● Activity:
Set down again exactly the lines of the listing below that fall between the line holding "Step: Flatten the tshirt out" and the line holding "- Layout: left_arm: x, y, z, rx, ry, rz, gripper", inclusive.

● Data to process:
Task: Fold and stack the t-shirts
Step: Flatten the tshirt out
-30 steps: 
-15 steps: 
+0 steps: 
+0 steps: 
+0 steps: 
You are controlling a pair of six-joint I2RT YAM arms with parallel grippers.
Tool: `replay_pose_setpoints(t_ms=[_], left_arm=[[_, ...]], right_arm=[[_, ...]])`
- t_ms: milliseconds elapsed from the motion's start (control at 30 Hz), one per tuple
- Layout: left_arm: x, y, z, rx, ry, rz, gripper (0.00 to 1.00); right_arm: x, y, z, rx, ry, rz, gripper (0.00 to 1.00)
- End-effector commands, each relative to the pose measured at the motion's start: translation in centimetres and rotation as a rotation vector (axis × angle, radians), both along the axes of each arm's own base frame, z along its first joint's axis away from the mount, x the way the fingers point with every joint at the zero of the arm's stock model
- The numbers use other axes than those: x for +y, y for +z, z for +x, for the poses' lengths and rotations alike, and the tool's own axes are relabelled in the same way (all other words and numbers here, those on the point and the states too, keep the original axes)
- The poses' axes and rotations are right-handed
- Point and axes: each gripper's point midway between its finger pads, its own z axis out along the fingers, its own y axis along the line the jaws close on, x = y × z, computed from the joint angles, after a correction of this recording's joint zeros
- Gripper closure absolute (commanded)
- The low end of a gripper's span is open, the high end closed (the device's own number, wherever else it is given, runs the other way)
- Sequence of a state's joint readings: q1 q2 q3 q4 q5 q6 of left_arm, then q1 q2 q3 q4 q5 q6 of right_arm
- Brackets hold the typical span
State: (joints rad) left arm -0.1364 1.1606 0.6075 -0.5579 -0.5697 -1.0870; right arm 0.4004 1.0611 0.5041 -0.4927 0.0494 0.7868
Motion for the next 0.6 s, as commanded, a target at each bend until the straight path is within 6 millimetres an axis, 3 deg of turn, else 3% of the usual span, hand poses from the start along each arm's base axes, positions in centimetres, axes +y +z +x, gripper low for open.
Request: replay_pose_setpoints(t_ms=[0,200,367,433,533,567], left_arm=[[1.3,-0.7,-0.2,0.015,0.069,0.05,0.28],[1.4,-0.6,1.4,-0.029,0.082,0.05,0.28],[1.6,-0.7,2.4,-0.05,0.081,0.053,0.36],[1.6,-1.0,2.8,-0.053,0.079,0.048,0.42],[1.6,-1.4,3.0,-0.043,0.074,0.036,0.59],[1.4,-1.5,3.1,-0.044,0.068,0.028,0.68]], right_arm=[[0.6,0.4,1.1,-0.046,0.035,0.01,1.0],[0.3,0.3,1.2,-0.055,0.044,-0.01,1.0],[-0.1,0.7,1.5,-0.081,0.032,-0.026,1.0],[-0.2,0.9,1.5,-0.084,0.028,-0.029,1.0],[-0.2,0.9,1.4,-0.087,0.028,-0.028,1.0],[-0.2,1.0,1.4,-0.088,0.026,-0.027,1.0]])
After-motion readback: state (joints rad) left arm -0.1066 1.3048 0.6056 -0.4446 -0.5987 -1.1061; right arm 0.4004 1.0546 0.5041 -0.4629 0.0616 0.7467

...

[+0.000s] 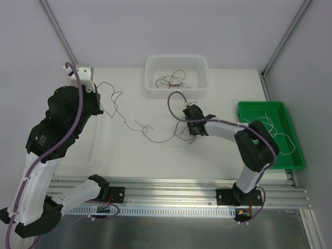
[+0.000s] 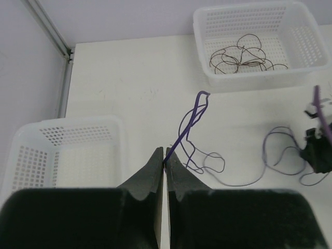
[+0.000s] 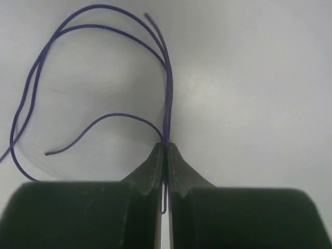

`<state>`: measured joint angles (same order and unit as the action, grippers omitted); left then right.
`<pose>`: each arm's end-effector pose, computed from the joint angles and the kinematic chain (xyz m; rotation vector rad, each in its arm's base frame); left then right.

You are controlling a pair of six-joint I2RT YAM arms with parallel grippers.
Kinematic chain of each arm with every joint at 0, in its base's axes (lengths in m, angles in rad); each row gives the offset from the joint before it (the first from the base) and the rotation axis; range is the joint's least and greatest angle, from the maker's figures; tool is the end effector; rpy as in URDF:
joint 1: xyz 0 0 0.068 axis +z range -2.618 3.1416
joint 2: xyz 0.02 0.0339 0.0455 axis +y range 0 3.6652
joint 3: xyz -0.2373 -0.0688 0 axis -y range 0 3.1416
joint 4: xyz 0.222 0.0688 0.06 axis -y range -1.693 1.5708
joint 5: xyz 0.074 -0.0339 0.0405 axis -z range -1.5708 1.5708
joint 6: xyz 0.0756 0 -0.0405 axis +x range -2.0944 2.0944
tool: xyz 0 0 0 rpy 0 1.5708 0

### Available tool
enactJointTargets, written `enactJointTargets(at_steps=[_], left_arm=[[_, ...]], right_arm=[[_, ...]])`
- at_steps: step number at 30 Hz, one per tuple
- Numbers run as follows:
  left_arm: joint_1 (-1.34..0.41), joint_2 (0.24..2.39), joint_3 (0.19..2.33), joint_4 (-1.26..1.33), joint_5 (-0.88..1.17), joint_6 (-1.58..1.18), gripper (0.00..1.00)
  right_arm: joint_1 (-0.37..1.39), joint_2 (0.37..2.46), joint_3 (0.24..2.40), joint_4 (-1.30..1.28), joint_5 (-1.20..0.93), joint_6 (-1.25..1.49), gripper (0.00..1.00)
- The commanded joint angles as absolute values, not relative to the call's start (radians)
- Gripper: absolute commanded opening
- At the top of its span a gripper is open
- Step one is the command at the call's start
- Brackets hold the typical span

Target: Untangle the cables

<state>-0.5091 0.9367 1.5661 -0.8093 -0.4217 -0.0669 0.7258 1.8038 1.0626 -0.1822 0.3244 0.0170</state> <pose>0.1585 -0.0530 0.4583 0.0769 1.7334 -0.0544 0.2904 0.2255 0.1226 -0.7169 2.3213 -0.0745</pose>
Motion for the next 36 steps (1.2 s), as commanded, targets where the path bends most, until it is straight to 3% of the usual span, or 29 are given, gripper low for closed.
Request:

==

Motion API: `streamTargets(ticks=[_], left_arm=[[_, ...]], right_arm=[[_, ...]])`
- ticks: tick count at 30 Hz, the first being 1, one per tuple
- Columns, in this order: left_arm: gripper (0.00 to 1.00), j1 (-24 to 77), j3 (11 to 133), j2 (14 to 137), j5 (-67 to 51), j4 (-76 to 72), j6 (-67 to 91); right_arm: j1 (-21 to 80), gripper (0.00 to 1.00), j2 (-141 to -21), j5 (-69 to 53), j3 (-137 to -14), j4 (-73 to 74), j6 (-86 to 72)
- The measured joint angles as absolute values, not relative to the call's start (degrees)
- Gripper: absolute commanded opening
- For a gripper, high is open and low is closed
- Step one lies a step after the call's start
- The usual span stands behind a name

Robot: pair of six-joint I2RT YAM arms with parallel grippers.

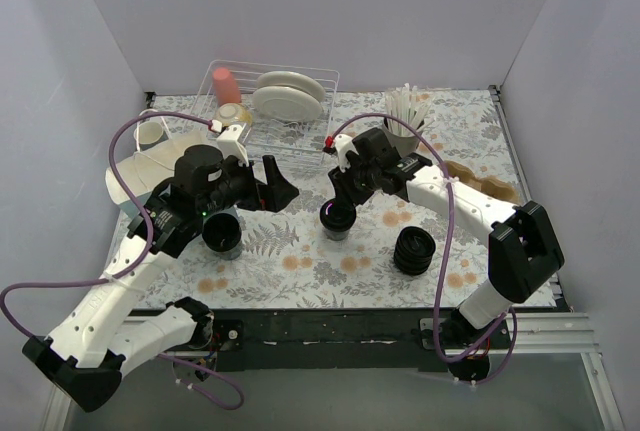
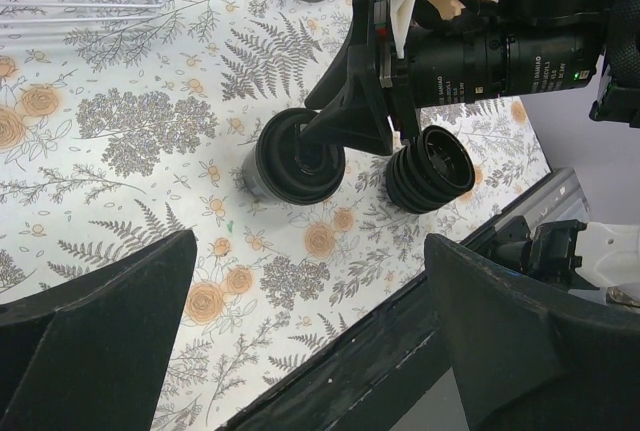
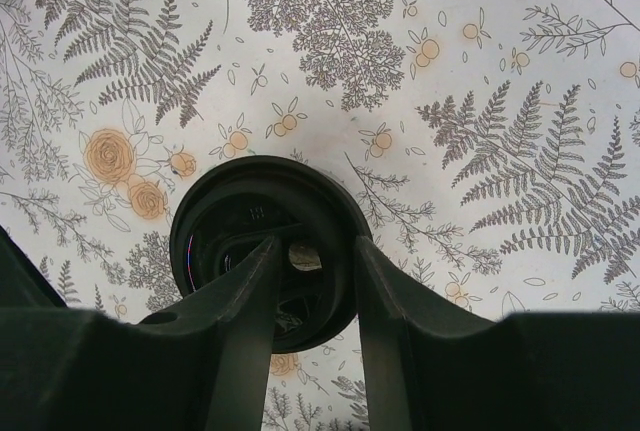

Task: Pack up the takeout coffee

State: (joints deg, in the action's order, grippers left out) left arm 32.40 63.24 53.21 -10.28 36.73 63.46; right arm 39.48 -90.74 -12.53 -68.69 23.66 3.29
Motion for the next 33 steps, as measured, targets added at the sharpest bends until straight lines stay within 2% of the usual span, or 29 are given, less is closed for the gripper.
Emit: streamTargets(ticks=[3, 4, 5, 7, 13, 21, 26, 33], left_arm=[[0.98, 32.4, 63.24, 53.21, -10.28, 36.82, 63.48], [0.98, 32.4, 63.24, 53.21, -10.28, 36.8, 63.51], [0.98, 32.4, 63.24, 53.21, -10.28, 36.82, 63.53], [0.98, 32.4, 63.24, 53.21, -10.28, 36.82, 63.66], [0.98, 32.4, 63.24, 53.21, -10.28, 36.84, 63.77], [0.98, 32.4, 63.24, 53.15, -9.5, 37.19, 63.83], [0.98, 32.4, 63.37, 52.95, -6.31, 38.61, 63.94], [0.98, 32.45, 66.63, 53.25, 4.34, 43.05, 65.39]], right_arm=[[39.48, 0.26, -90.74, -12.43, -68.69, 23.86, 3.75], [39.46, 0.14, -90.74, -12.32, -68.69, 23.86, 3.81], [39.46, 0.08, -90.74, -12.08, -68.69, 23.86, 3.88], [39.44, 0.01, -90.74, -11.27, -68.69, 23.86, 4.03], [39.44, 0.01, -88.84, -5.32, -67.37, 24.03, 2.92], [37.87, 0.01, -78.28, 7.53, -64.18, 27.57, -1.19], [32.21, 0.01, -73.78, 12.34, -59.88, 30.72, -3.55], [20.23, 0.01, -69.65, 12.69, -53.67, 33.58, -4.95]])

● Response area:
Step: Flatten the tshirt out
-30 steps: 
-15 steps: 
+0 steps: 
+0 steps: 
+0 steps: 
You are controlling a pair of six-joint I2RT YAM arms with parallel grippers.
Tool: `replay_pose_setpoints(t_ms=[_], left_arm=[[_, ...]], right_arm=[[_, ...]])`
- t_ms: milliseconds elapsed from the motion's start (control at 30 Hz), one per tuple
- Layout: left_arm: x, y, z, rx, ry, rz, gripper (0.00 to 1.00); right_arm: x, y, z, rx, ry, rz, gripper (0.00 to 1.00)

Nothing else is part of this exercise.